Exercise: Examine each line in the records below for the word "tile". Report how many lines contain it, and nothing else.

Records from a data source
■ ■ ■ ■ ■
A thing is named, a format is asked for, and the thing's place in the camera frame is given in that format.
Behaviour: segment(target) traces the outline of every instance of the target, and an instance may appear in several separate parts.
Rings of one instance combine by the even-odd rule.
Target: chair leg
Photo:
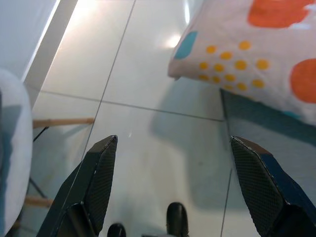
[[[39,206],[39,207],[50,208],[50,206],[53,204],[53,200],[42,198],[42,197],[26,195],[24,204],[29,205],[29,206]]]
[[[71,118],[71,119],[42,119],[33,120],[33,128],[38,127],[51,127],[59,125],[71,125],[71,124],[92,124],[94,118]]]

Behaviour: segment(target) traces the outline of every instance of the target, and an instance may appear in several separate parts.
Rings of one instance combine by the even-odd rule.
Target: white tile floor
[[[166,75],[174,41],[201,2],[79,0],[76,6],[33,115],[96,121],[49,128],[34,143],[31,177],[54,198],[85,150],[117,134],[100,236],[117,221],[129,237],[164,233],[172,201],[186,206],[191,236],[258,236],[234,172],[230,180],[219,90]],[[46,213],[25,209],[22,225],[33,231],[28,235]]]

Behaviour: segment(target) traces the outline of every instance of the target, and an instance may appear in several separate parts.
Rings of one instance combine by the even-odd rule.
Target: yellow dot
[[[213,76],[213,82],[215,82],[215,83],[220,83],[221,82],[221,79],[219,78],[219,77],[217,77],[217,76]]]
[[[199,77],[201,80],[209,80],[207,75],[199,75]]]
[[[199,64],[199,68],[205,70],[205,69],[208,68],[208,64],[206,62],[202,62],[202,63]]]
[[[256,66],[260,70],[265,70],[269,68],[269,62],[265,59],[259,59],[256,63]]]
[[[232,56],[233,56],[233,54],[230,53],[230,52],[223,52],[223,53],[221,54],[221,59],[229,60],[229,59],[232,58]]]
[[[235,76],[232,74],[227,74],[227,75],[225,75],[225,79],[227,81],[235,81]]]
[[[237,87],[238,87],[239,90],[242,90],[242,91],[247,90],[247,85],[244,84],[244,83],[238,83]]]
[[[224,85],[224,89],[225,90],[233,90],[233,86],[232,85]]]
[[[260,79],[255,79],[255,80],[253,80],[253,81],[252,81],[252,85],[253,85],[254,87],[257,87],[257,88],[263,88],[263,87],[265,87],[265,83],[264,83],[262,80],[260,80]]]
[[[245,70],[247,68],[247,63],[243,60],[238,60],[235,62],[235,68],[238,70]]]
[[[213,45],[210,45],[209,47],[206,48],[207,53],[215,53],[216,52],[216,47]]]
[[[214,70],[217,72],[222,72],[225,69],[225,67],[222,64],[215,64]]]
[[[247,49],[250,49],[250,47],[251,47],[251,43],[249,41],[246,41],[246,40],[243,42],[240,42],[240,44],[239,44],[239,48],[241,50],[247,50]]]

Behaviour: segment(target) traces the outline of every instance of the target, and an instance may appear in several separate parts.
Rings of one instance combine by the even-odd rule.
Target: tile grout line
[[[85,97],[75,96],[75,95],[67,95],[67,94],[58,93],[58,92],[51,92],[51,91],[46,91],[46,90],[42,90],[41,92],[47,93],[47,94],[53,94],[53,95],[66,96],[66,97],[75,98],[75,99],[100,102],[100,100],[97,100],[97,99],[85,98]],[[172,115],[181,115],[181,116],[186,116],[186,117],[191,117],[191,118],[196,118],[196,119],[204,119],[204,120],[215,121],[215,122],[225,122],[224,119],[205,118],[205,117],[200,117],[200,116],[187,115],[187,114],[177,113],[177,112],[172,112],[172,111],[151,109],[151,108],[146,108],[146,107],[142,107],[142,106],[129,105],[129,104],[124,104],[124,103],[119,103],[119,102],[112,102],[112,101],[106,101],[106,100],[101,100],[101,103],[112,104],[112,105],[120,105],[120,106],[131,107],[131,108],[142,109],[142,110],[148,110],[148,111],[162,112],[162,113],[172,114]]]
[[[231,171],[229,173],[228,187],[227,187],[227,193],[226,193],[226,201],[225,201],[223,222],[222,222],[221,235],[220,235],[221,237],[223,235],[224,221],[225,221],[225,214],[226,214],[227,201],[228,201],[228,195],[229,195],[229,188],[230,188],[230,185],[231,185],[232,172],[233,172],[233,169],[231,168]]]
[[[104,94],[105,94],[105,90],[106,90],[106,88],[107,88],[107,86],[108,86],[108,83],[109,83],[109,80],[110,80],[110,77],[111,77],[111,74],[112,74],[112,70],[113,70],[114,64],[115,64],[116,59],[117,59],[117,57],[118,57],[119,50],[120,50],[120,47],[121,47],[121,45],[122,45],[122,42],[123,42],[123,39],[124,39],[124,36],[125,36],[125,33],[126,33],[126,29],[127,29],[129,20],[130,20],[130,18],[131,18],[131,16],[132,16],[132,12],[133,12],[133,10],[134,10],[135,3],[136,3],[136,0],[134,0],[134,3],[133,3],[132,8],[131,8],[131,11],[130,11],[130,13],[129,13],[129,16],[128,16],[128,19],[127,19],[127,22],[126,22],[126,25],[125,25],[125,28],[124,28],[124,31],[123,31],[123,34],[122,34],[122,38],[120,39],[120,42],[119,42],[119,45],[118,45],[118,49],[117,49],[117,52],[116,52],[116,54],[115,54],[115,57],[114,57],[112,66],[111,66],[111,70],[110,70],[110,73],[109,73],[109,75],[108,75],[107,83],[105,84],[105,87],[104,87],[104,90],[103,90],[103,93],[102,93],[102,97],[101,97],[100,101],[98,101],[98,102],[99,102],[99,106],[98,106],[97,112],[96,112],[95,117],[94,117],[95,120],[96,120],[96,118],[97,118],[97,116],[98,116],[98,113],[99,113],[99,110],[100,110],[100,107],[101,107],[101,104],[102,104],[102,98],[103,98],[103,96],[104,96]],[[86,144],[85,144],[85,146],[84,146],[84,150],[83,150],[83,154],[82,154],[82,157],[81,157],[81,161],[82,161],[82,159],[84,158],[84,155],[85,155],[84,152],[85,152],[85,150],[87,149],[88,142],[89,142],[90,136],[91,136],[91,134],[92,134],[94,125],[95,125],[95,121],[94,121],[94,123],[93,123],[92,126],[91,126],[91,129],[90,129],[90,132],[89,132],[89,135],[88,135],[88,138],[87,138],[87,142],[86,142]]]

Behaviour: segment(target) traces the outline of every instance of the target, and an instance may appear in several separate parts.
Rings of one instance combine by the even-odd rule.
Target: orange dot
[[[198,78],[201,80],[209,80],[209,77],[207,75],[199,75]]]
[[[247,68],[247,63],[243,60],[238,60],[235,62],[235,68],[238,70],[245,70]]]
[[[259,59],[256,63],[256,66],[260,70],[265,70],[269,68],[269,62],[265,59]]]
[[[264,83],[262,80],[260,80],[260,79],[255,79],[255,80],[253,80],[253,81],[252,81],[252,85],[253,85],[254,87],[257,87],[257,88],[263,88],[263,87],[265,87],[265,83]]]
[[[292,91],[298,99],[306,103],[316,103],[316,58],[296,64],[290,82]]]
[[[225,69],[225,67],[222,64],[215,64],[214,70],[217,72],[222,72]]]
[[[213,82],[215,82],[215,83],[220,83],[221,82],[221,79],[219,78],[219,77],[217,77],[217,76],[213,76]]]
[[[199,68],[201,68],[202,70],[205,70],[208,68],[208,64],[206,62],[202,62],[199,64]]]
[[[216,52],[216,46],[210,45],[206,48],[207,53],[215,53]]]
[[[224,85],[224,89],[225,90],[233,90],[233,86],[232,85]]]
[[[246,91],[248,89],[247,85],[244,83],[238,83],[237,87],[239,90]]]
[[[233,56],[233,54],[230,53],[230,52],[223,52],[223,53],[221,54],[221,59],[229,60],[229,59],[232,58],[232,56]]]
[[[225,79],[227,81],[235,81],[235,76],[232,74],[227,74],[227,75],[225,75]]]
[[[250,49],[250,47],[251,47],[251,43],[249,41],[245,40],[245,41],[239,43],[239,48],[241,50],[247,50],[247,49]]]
■ ■ ■ ■ ■
Answer to the problem: 2